__WHAT TO DO__. I need every line of the material below that includes the string "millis".

__DATA EXCERPT__.
====================

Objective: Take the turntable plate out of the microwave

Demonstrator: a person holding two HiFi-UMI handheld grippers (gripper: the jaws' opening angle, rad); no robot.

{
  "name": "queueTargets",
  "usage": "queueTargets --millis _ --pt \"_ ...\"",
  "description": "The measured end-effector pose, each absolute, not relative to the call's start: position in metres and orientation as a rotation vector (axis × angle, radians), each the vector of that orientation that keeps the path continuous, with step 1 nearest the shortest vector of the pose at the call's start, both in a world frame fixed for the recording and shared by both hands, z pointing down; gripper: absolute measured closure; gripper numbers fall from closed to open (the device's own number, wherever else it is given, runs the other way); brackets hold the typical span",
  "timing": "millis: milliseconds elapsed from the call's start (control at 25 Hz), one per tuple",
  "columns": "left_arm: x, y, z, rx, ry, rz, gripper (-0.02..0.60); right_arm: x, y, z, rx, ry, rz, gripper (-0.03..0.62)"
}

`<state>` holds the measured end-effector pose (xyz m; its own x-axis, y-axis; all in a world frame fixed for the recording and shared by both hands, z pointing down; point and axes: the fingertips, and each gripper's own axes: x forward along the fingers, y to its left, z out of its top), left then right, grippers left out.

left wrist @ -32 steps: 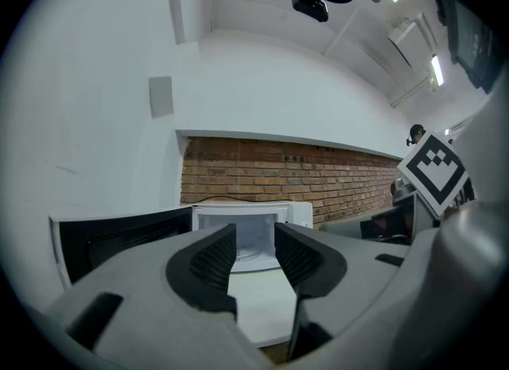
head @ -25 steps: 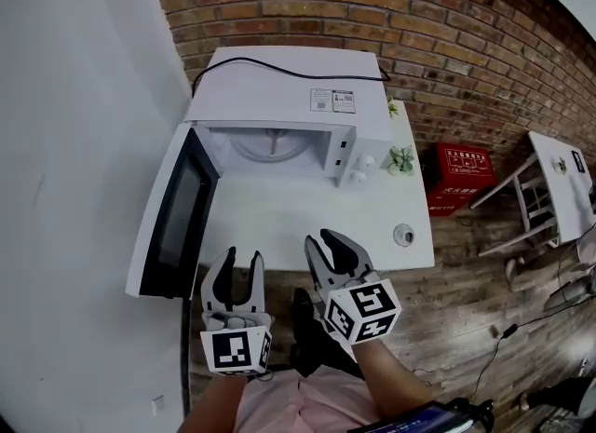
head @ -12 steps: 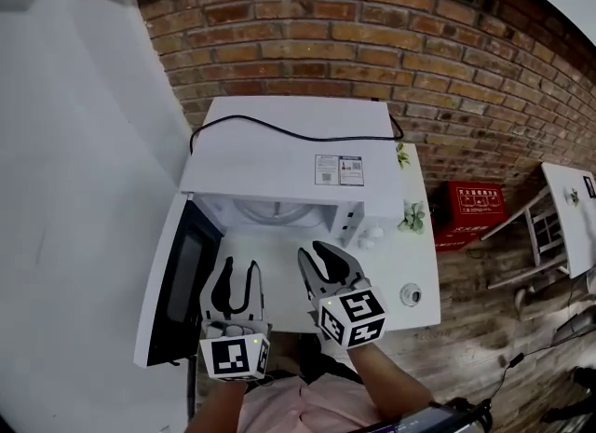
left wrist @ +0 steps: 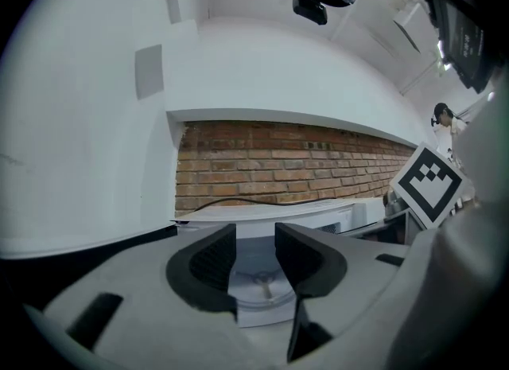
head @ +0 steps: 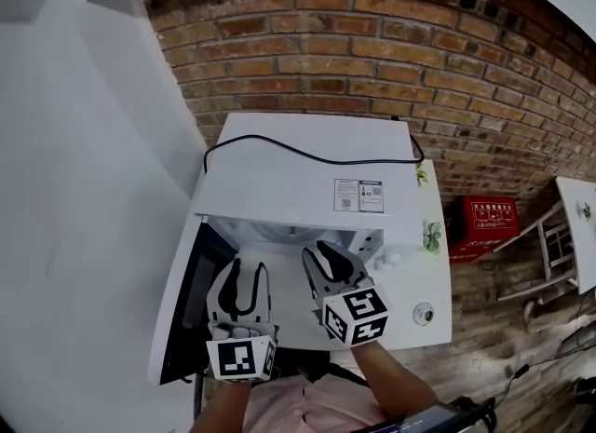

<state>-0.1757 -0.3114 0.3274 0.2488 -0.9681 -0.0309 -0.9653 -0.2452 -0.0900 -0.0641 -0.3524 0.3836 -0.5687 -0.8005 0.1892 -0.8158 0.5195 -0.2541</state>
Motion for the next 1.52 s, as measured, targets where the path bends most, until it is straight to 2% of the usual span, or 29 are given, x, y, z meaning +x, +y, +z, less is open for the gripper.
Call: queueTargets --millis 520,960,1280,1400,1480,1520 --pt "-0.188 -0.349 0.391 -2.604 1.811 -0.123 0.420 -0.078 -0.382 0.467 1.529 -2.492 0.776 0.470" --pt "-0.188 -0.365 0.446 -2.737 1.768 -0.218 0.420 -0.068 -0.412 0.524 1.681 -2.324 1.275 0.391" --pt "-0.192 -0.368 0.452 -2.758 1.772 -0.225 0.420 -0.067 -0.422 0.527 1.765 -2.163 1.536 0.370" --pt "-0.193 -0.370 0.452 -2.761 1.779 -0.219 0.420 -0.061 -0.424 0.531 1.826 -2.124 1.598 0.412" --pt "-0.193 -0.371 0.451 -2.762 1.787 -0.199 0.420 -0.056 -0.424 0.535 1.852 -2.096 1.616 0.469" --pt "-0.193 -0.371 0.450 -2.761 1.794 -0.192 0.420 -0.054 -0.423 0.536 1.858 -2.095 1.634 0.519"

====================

__SOLVED PROBLEM__.
  "usage": "queueTargets --millis _ --pt \"_ ...\"",
  "timing": "millis: milliseconds elapsed from the call's start (control at 25 Hz), one per tuple",
Call: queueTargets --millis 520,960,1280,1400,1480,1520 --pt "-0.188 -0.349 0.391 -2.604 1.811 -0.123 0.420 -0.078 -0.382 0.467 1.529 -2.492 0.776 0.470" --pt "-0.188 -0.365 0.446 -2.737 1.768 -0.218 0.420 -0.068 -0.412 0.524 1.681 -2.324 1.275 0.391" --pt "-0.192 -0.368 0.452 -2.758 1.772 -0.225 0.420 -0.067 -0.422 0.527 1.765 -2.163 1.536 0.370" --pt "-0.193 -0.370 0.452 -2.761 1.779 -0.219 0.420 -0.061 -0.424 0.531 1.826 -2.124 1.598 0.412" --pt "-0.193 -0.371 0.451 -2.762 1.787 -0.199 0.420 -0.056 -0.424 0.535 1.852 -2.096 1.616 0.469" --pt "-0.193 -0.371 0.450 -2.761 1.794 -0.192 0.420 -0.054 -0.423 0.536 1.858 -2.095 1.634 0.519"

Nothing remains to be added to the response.